From the data below, repeat exactly the lines from the line with "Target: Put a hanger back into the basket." to the line with "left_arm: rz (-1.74", both included.
*** Opening of Records to use ***
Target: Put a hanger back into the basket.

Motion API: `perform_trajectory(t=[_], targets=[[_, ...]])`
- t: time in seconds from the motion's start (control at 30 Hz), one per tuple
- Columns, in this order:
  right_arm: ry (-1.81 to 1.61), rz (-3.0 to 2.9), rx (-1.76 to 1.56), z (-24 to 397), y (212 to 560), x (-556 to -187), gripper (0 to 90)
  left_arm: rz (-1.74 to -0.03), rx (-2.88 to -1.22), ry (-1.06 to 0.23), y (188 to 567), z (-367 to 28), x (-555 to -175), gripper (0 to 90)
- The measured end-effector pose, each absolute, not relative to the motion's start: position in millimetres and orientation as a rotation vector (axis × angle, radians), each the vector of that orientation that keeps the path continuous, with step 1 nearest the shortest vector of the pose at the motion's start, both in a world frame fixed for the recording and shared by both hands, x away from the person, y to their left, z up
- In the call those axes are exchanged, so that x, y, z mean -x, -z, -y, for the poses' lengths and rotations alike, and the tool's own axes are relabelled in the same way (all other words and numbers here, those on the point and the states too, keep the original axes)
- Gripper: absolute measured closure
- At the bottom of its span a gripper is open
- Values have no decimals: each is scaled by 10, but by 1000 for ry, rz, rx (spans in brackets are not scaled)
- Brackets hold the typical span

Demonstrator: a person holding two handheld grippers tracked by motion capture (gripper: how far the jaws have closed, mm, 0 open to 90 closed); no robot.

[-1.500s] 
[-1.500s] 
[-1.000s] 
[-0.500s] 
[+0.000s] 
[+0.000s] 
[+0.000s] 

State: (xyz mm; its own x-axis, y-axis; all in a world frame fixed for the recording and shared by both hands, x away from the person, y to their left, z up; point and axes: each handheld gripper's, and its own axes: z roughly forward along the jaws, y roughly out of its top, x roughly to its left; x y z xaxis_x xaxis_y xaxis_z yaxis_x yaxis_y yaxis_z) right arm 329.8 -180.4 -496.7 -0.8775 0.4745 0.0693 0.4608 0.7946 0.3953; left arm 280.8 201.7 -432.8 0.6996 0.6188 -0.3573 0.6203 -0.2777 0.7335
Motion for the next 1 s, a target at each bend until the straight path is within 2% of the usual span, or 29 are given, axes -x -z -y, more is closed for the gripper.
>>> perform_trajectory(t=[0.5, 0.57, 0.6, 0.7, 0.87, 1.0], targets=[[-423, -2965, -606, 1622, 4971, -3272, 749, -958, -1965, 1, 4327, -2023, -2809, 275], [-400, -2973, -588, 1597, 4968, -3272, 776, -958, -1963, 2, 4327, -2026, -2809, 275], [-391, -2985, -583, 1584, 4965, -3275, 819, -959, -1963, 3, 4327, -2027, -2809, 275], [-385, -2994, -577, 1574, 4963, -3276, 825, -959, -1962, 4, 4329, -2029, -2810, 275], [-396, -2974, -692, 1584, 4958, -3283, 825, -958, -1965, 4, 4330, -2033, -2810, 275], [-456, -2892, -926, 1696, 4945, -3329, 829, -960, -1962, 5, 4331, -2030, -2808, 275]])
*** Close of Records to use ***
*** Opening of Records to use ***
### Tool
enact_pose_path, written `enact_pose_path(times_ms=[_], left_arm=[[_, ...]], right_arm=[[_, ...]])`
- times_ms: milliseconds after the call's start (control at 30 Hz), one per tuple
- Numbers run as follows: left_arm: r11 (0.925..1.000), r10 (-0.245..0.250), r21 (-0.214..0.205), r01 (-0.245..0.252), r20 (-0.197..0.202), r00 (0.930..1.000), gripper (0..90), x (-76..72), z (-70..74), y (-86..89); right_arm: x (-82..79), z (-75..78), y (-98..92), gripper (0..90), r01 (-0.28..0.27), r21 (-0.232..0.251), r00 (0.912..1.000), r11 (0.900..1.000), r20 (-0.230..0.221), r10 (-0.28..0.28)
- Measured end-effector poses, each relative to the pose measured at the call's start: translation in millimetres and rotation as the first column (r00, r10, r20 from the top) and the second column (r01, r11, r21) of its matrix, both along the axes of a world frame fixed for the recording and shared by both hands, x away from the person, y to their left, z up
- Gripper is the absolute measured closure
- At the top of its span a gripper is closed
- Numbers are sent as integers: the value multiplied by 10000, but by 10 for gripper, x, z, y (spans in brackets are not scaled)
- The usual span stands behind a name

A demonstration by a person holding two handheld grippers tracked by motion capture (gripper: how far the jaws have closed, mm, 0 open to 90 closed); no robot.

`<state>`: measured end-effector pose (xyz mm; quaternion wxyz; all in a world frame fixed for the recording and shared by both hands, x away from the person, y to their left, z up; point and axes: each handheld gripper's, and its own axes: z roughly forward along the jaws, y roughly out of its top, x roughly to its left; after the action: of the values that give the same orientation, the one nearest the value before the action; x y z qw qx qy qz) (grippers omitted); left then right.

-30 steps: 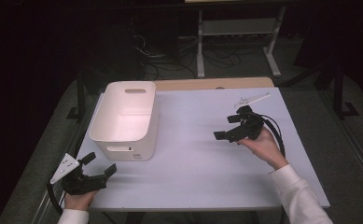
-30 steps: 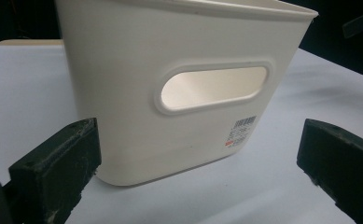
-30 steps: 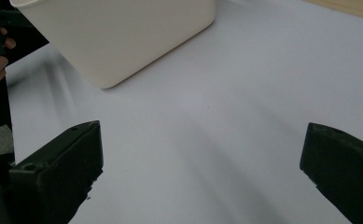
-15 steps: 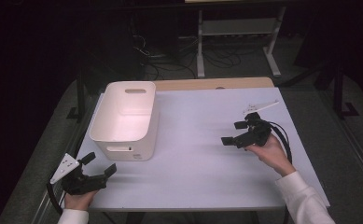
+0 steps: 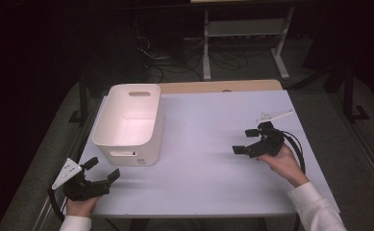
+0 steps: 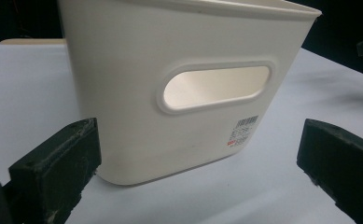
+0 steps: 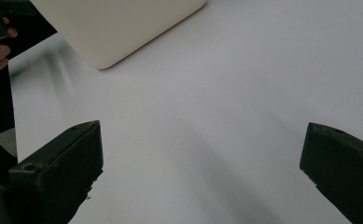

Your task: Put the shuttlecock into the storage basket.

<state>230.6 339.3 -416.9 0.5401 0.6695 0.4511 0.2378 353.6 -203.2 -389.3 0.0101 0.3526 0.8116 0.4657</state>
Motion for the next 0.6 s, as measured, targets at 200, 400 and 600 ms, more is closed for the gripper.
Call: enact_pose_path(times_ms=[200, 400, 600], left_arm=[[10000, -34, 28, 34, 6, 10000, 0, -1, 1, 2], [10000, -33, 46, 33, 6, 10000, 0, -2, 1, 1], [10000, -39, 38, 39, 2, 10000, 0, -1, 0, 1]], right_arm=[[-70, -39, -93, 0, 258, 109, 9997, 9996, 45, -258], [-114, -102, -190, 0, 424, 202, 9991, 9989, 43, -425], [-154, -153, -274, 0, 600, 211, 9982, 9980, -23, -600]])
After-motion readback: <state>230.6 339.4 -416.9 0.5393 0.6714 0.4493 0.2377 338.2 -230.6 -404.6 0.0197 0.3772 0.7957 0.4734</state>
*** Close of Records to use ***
Response to this task ▸
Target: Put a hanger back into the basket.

Motion API: `perform_trajectory(t=[_], targets=[[_, ...]])`
- t: time in seconds from the motion's start (control at 30 Hz), one per tuple
- Columns, in this order:
  right_arm: ry (-1.81 to 1.61), rz (-3.0 to 2.9), rx (-1.76 to 1.56), z (-24 to 397), y (212 to 560), x (-556 to -187), gripper (0 to 90)
  left_arm: rz (-1.74 to -0.03), rx (-2.88 to -1.22), ry (-1.06 to 0.23), y (188 to 567), z (-367 to 28), x (-555 to -175), gripper (0 to 90)

This response contains the complete answer.